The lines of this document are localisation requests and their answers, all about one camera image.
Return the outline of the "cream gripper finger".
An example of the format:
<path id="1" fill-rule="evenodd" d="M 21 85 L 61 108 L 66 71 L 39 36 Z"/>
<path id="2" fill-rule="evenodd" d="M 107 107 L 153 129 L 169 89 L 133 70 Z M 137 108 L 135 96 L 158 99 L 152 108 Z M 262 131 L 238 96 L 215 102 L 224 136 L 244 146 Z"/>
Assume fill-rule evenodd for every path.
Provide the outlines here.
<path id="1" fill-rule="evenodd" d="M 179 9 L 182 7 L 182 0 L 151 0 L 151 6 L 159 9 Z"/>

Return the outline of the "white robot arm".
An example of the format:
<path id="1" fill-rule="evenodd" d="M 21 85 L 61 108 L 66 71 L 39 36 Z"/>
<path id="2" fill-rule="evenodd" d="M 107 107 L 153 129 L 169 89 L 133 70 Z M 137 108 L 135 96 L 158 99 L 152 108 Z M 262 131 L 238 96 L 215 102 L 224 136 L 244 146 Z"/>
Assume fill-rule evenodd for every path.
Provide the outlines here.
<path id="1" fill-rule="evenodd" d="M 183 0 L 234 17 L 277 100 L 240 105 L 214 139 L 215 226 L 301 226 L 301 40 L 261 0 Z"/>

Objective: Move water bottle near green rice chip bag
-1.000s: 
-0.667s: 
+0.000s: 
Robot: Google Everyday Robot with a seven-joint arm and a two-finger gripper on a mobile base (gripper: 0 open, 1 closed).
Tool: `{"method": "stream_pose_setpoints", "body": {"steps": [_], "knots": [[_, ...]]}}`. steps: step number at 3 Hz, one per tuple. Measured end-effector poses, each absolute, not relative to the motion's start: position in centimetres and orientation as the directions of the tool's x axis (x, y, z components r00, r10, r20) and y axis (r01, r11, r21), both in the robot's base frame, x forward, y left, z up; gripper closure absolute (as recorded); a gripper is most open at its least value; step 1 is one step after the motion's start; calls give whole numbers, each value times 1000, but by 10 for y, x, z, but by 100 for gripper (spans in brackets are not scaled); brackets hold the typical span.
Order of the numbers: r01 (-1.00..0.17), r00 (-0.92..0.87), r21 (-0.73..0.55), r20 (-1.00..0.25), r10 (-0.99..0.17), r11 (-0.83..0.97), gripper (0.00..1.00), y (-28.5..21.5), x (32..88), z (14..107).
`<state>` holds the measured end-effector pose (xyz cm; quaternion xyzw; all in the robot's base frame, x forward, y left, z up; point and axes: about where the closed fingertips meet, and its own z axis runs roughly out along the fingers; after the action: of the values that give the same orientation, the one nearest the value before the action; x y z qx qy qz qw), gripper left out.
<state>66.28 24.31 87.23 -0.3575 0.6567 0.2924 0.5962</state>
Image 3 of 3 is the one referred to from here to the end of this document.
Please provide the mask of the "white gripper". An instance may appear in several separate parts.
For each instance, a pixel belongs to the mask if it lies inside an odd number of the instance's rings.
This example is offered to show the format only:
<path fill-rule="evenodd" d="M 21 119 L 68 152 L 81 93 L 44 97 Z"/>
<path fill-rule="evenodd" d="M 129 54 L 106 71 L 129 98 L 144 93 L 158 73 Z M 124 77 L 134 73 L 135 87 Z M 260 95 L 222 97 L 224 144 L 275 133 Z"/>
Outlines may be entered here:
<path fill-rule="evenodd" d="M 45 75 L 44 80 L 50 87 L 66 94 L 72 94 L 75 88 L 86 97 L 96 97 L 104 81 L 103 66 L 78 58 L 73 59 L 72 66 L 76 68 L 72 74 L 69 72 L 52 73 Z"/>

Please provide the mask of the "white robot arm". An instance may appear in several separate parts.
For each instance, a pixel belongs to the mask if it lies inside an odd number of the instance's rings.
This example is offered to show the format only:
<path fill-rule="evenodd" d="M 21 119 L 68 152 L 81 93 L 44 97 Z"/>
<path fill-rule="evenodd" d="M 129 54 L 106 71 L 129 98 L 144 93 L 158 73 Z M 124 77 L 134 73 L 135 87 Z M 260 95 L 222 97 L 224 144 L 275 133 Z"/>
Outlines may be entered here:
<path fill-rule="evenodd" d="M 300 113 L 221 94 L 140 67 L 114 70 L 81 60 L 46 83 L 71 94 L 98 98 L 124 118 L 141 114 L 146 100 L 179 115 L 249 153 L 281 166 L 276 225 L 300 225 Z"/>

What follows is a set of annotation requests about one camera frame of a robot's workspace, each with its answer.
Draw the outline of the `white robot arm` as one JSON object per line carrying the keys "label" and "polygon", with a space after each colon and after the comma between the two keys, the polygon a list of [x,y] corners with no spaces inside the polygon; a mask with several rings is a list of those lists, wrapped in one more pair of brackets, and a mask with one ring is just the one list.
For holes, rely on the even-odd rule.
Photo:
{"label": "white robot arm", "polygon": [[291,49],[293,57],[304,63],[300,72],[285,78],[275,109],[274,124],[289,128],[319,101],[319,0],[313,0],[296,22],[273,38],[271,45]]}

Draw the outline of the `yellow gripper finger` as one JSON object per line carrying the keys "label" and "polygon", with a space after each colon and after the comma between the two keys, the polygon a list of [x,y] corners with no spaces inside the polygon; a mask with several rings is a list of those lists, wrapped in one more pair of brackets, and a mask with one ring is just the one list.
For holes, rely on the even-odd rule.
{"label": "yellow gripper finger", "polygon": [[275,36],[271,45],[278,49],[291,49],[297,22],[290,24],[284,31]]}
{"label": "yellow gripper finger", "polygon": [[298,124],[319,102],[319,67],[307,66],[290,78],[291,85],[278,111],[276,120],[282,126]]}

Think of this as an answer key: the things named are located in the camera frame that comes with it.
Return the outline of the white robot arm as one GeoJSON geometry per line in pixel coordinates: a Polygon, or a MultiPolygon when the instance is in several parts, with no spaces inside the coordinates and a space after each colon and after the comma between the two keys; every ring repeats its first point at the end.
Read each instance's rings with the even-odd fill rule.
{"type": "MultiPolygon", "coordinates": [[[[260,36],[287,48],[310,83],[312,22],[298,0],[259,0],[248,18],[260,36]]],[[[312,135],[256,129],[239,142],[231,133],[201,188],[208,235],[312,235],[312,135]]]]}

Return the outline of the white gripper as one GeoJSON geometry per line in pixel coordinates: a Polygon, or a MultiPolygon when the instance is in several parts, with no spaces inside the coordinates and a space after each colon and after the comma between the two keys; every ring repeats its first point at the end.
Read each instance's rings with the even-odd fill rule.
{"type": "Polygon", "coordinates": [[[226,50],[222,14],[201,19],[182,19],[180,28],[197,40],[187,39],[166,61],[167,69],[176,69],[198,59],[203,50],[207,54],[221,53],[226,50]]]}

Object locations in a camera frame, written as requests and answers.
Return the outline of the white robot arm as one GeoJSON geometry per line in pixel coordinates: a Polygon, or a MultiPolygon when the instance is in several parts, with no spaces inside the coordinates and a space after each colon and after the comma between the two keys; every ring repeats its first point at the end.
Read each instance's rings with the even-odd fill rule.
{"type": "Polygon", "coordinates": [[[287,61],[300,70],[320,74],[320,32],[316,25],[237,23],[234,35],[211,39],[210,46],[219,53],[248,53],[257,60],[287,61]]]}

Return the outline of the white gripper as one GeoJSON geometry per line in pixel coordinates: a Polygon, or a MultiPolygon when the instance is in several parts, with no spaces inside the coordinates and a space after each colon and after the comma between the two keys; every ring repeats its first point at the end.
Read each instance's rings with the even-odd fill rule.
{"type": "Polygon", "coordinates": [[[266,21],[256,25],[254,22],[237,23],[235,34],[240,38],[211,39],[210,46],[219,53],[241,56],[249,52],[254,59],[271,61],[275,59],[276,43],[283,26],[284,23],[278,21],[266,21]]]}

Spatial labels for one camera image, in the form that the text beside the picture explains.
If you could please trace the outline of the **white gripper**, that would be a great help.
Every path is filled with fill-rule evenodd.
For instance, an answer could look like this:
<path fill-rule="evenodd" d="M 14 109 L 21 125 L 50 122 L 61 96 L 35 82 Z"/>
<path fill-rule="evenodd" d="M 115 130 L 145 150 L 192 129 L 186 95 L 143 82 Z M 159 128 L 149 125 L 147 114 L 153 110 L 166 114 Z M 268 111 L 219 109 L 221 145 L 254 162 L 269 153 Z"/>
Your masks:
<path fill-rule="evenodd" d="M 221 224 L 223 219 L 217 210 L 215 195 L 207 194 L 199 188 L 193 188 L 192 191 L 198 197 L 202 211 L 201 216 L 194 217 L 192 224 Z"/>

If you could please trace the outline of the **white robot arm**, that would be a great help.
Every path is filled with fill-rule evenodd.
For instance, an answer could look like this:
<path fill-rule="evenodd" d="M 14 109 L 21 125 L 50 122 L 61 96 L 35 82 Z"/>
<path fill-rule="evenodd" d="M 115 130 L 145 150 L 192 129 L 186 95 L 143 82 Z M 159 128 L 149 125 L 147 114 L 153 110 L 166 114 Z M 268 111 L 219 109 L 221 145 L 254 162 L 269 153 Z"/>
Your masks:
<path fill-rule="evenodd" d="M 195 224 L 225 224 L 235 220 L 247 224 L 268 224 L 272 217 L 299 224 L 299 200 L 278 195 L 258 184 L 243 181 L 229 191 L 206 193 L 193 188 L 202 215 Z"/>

_Aim of the task_
List every line above that holds the word "document".

_Solution below_
The lines of this document are localisation requests and their answers, all about one camera image.
Image 3 of 3 is the one referred to from here to the end of this document.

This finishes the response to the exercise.